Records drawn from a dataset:
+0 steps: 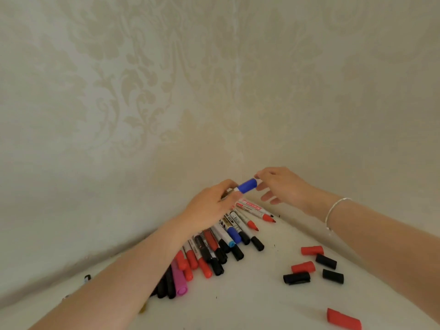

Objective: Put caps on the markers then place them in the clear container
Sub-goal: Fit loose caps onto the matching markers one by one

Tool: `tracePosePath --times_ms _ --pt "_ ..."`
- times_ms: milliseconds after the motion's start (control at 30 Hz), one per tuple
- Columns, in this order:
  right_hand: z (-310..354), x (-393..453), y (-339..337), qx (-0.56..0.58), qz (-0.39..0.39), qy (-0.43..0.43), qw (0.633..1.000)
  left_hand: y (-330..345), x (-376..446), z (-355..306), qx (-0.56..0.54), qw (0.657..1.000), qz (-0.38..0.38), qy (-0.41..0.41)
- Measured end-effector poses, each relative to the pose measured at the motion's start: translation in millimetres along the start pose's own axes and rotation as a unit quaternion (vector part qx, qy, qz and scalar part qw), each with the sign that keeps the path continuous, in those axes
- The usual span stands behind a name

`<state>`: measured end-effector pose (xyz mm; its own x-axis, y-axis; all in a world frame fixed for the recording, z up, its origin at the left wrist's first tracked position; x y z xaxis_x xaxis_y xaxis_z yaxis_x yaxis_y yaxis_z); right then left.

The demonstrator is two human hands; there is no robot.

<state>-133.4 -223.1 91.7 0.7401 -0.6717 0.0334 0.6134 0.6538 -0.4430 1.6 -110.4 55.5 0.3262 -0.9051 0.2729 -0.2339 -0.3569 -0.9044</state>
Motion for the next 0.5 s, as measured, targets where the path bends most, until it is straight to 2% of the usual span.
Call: tracePosePath --times_ms 67,133,200,367,500 --pt "-9.5 -1.2 -8.0 -0.113 0.027 0.024 0.993 -3.5 -1.8 17.9 0.048 0.997 0.067 -0.009" --pt "-17.8 -7.1 -12.5 -0.254 0.11 0.047 0.96 -7.0 -6.9 33.3 0.063 0.991 0.12 -0.021" --pt "-24.8 -15.4 -14.9 -0.33 0.191 0.062 0.922 -10.9 -12.0 42.2 0.089 0.985 0.148 -0.028" --pt "-47.0 -27.0 -12.5 -0.401 0.276 0.07 0.871 -11.5 -18.3 45.7 0.25 0.95 0.189 0.006" --pt "-64.4 -28.1 -3.9 -0.428 0.315 0.086 0.843 -0.3 -17.9 51.1 0.297 0.932 0.206 0.016"
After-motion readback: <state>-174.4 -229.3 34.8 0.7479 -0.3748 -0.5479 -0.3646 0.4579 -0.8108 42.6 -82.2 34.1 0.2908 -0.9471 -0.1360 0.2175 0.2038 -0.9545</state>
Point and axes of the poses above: each hand's wrist, its own x-axis towards the middle knuckle, its own y-axis out of the palm, z = x × y, the point moved 1 cm from there along x, towards the middle knuckle, and after that the axes turned 10 degrees about x, right-handed, at the moved point
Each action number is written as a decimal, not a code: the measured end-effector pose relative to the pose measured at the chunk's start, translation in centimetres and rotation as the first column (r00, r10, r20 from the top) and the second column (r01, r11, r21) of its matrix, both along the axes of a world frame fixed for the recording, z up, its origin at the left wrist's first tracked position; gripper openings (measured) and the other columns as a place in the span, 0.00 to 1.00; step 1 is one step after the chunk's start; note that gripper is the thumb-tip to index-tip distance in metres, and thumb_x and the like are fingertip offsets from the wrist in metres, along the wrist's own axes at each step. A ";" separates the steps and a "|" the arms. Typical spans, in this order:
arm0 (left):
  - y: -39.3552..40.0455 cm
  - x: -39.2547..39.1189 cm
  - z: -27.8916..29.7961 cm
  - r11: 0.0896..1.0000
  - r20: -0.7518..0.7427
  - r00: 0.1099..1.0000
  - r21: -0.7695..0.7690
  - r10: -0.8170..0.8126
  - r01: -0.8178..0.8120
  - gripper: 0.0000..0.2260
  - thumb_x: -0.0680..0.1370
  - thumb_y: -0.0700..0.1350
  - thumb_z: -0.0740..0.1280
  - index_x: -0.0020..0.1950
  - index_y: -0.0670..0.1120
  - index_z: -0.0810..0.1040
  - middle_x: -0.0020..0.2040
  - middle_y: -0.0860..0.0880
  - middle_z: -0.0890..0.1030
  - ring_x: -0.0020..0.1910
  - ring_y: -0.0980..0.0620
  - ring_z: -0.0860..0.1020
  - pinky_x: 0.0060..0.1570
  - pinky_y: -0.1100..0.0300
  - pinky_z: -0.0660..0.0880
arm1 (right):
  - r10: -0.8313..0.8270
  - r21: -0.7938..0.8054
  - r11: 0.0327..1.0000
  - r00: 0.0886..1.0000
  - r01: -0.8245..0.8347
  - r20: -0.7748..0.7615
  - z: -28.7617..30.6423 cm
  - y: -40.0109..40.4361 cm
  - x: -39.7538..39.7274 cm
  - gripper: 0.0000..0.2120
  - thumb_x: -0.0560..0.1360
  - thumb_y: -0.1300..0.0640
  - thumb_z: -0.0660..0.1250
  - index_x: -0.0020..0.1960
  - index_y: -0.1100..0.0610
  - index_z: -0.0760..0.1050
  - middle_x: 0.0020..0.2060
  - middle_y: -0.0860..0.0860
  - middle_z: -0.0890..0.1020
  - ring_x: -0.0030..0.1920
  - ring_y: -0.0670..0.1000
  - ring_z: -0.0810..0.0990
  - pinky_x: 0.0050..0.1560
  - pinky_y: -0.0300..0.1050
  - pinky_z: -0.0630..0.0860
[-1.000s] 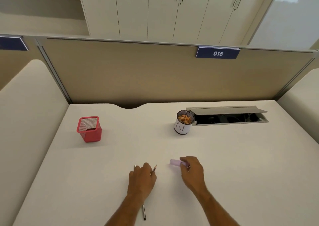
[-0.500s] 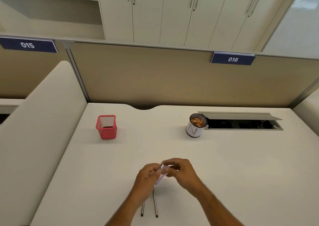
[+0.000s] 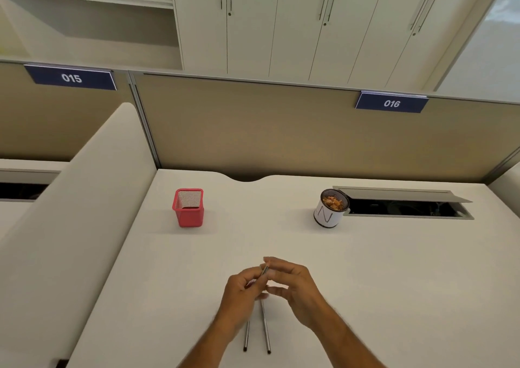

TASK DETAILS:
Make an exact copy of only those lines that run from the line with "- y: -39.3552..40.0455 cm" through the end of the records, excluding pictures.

EXPECTED ANSWER:
  - y: -39.3552..40.0455 cm
  - x: -39.2547..39.1189 cm
  - z: -27.8916..29.7961 cm
  - r11: 0.0896..1.0000
  - r20: -0.7518..0.7427
  - r00: 0.1099..1.0000
  - r21: -0.7695..0.7690
  - r10: -0.8170..0.8126
  - r01: -0.8178..0.8120
  - gripper: 0.0000..0.2260
  - thumb_x: -0.0680..0.1370
  - thumb_y: -0.0700..0.1350
  - thumb_z: -0.0740..0.1280
  - index_x: -0.0020..0.1950
  - index_y: -0.0670..0.1120
  - index_z: -0.0810..0.1040
  - middle_x: -0.0020..0.2040
  - middle_y: -0.0860..0.0880
  - middle_z: -0.0890..0.1030
  - ring_x: -0.0020..0.1910
  - ring_y: -0.0980..0.0620
  - ring_z: -0.0860..0.1020
  - pinky_x: 0.0060..0.1570
  - pinky_y: -0.1100..0.0300
  - pinky_z: -0.0660..0.0880
arm1 (right):
  - r10: -0.8313..0.8270
  - r21: -0.7938..0.8054
  - r11: 0.0327..1.0000
  - r00: 0.0886..1.0000
  - r01: -0.8245..0.8347
  - r20: -0.7748..0.7615
  - z: -28.7617..30.6423 cm
  - y: -40.0109..40.4361 cm
  - x: -39.7538..39.7274 cm
  - gripper: 0.0000..0.2120
  - thumb_x: -0.0560..0.1360
  - thumb_y: -0.1300..0.0640
  - thumb_z: -0.0660..0.1250
  - index_x: -0.0020..0.1960
  - index_y: -0.1100..0.0610
  - index_z: -0.0760..0.1050
  - middle_x: 0.0020..0.2060
  - middle_y: -0.0860..0.0860
  - middle_z: -0.0890..0.1020
  - ring_x: -0.0030..0.1920
  - ring_y: -0.0670..0.1000
  - ring_z: -0.0810..0.0990
  - pinky_x: 0.0050..0.1560
  - pinky_y: -0.0300..0.1050
  - pinky_z: -0.0630..0.0860
[-1.000s] 
[-0.500s] 
[+0.000s] 

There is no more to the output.